成果概要
生体内サイバネティック・アバターによる時空間体内環境情報の構造化[3] 生体内CAの健康モニタリング実証
2024年度までの進捗状況
1. 概要
本研究開発項目では、生体内サイバネティック・アバター(生体内CA)を実現するため、分散遠隔操作による生体内CA(分散CA)や、協調遠隔操作による生体内CA(協調CA)のプロトタイプの設計を行い、実証課題を明確化し、効果検証のための実験と評価を行います。また、応用例に対応した倫理・経済・環境・法・社会(Ethical, Economic, Environmental, Legal, Social Issues: E3LSI)に関わる課題を抽出し、解決方法を示します。これまで、生体内CAのプロトタイプを実現するための課題を明確化し、ニーズを的確に捉えて、その効果を検証する実験を行いました。また、応用例に対応したE3LSI課題を抽出し、それらの解決方法について検討しました。
2. これまでの主な成果
医学的見地から協調CAに求められるマルチタスク工程の分類と、それぞれに必要な要素技術の検討を進めました。必要な要素技術として、駆動機能・移動機能・操作機能・協調機能・計測機能・通信機能・給電機能・投薬機能・搬送機能・呈示機能(視覚、力触覚)等を挙げました。
これらの要素技術のうち、以前にマルチタスク工程として挙げた「異常部位の組織・細胞・細菌等の採取」に必要とされる操作機能・協調機能の検証を行いました。生体内CAを模擬した牽引デバイスを用いて、生体ブタとヒトに対する組織採取の時間短縮と安全性の向上が期待できることを示しました。ここで得られた課題・手技等の知見を、協調CAの設計に反映していくことができます。生体内CAは、異常部位の観察、採取検体の診断、採取部位の修復といった工程においても有用と考えられ、今後検証する必要があります。
分散CAに関しては、異常を検知するために有望な遺伝子マーカーや、細菌叢に関する知見が得られてきており、体内のpH変化の影響解析が進んでいます。
測定すべき有望な遺伝子マーカーに関して、以下の知見が得られてきました。
- 癌粘膜における代謝物を解析し、107個の代謝物が周囲の健常粘膜と有意差を認めることを確認しました。その代謝物の一つであるProstaglandin E2(PGE2)は、胃癌検出のマーカーとなる可能性を示しました。
- 炎症性腸疾患の治療薬に不耐患者の大腸粘膜を対象として、遺伝子発現を解析しました。治療薬不耐患者の大腸上皮細胞において、特異的に発現が上昇する遺伝子を確認しました。
- 細菌叢と健康状態の関連に関しては、以下の知見を得つつあります。
- 乳頭部腫瘍の進行と細菌叢(Fusobacteriumが増加)が関連すること。
- 慢性B型肝炎患者の機能的治癒達成症例では便中短鎖脂肪酸産生菌が増加すること。
- 炎症性腸疾患の治療によって腸内細菌叢の乱れが改善すること。
また、胆汁中のpHを測定し、総胆管結石の症例において胆管炎の有無によりpHが異なる傾向があることがわかりました。経時的なpH測定装置を開発し、実際の症例で胆汁のpHを連続的に測定し、31時間の連続測定を行うことができるようになりました。症例数の蓄積により、食事・服薬などとpHの関連を検討していきます。

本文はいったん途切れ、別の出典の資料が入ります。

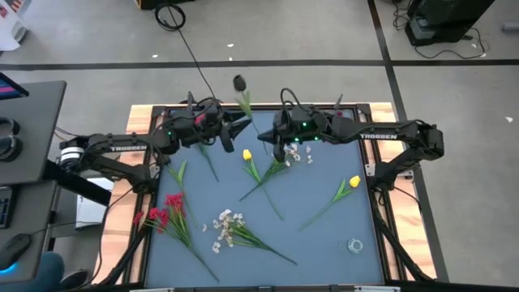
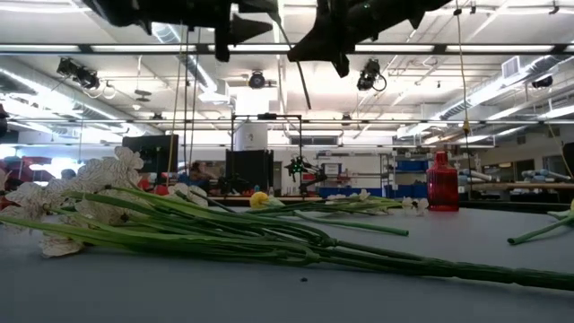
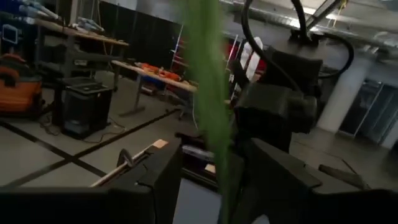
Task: Sort flowers into vase by color
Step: Put the right black tulip into the red glass vase
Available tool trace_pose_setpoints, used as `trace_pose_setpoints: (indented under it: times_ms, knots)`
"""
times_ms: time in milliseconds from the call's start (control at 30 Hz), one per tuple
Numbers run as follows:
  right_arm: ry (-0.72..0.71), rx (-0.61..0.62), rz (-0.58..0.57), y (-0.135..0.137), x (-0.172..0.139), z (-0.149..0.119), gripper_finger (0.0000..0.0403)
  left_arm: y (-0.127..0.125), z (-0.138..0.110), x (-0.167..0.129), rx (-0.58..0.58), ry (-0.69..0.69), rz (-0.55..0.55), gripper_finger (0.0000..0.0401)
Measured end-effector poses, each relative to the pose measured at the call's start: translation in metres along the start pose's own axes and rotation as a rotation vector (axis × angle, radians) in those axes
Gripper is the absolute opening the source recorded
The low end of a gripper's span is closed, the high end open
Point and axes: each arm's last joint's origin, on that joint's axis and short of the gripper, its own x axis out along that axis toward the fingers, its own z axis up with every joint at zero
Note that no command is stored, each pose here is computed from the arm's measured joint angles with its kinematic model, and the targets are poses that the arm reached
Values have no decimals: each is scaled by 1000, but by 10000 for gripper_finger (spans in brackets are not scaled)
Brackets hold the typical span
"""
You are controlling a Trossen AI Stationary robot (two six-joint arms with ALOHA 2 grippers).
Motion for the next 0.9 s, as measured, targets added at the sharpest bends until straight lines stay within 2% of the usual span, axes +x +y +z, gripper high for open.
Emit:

また、ステント型生体内CAの評価に関して、生体ブタによる動物実験を行い、小型pHセンサを格納した胆管ステントCA試作品の検証を行い、センサのサイズ、ステント膜の耐用性を評価しました。
投薬に関しては、抗がん剤の効果がアルカリ化薬の内服によって増加することが小動物実験で得られました。癌関連線維芽細胞を中心に、機序の解明を進めています。
カプセル型生体内CAに関しては、深部体温とその時間変動の測定を目的とした体温特化型生体内CAをヒトに初めて投与する治験を実施するための準備として、安全かつ高品質を保証できる製造技術の開発を行っています。その一つは、生体適合性樹脂を用いた封止技術で、インサート成形で封止する量産技術を開発しました(図1)。試験成型を行った結果、正常動作を確認しました。本成果は、生体内CAの社会実装に向けた大きな一歩と考えています。
これらの技術を製品に搭載する際に遵守すべき安全規格や環境配慮設計、また社会実装する際に生じうるE3LSI課題について、カプセル内視鏡等の審査報告書に照らして更なる課題抽出と課題克服案の検討を行いました。

3. 今後の展開
本研究開発項目は、ニーズを的確に捉えて、将来の方向性が正しいかどうかを吟味しながら研究開発を進める上で、重要な役割を担っています。研究開発項目1、2、4と強く連携し、実証実験を進めます。また、対応するE3LSI課題を抽出し、社会実装を見据えた研究開発を進めます。